# INSTRUCTIONS FOR THE TASK
Restate all the data word for word and omit the pictures.
── DATASET EXTRACT
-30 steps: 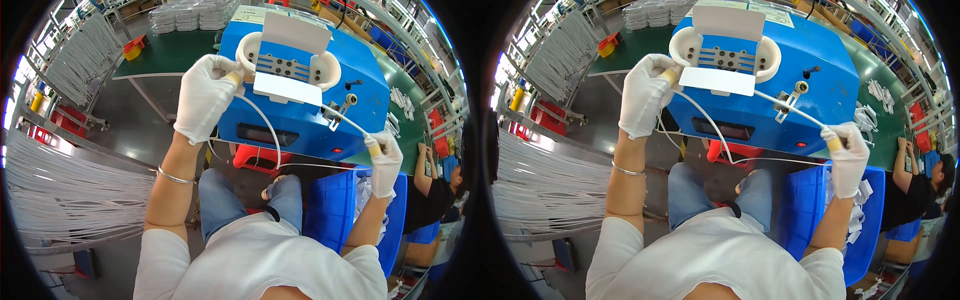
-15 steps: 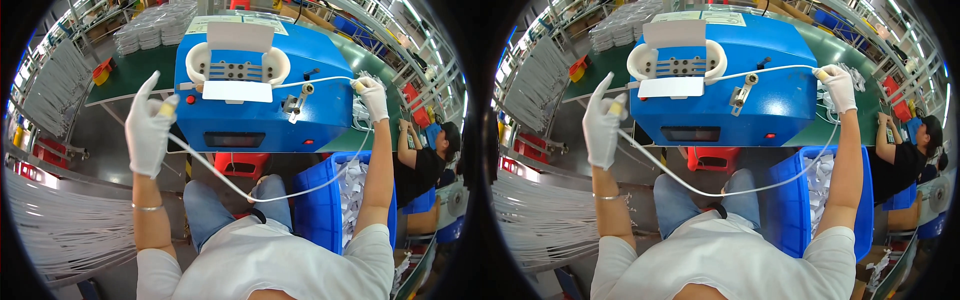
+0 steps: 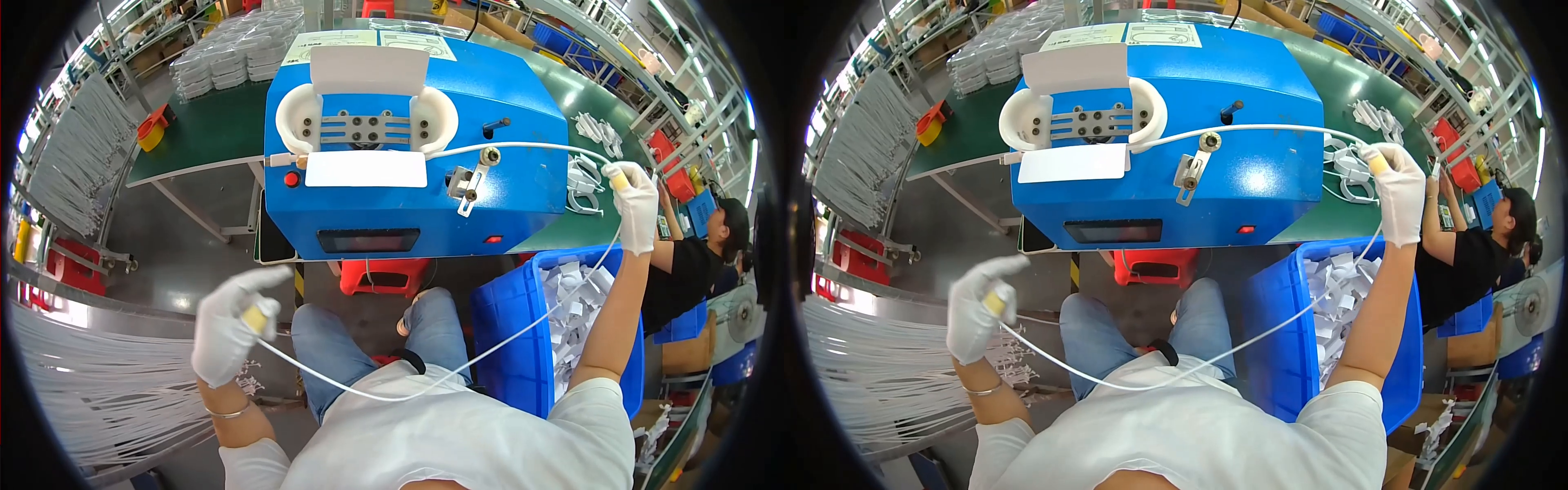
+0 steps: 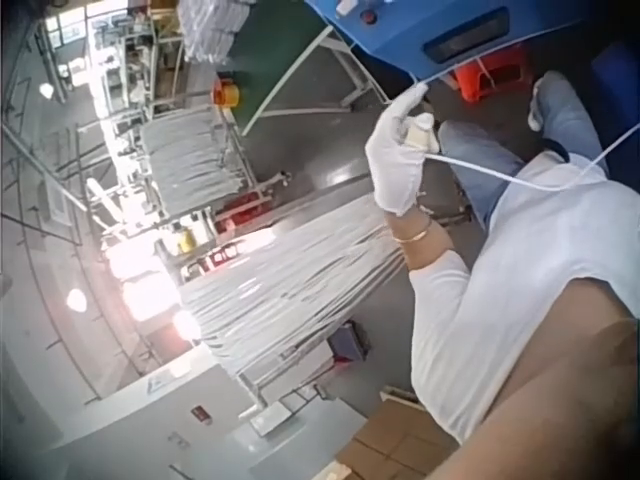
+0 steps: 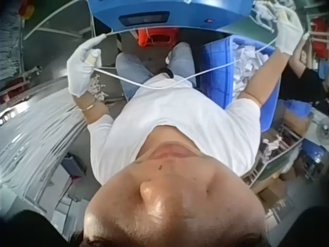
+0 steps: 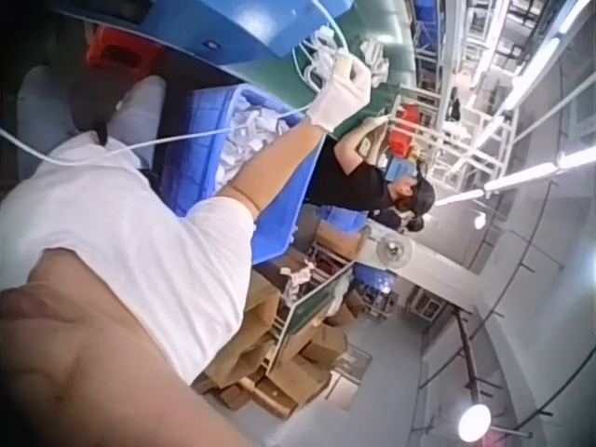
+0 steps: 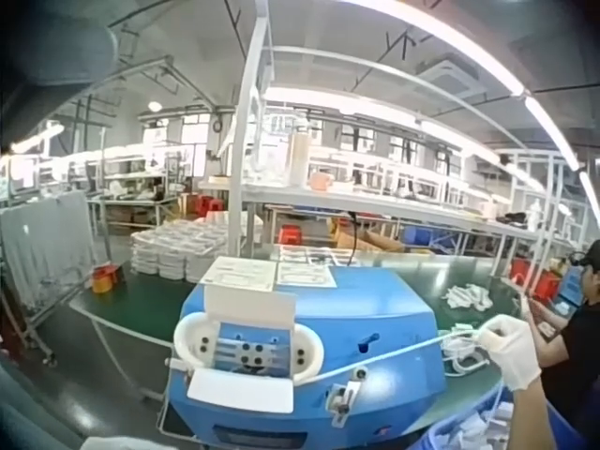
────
# TASK RESULT
-30 steps: 
-15 steps: 
+0 steps: 
+0 steps: 
+0 steps: 
+0 steps: 
+0 steps: 

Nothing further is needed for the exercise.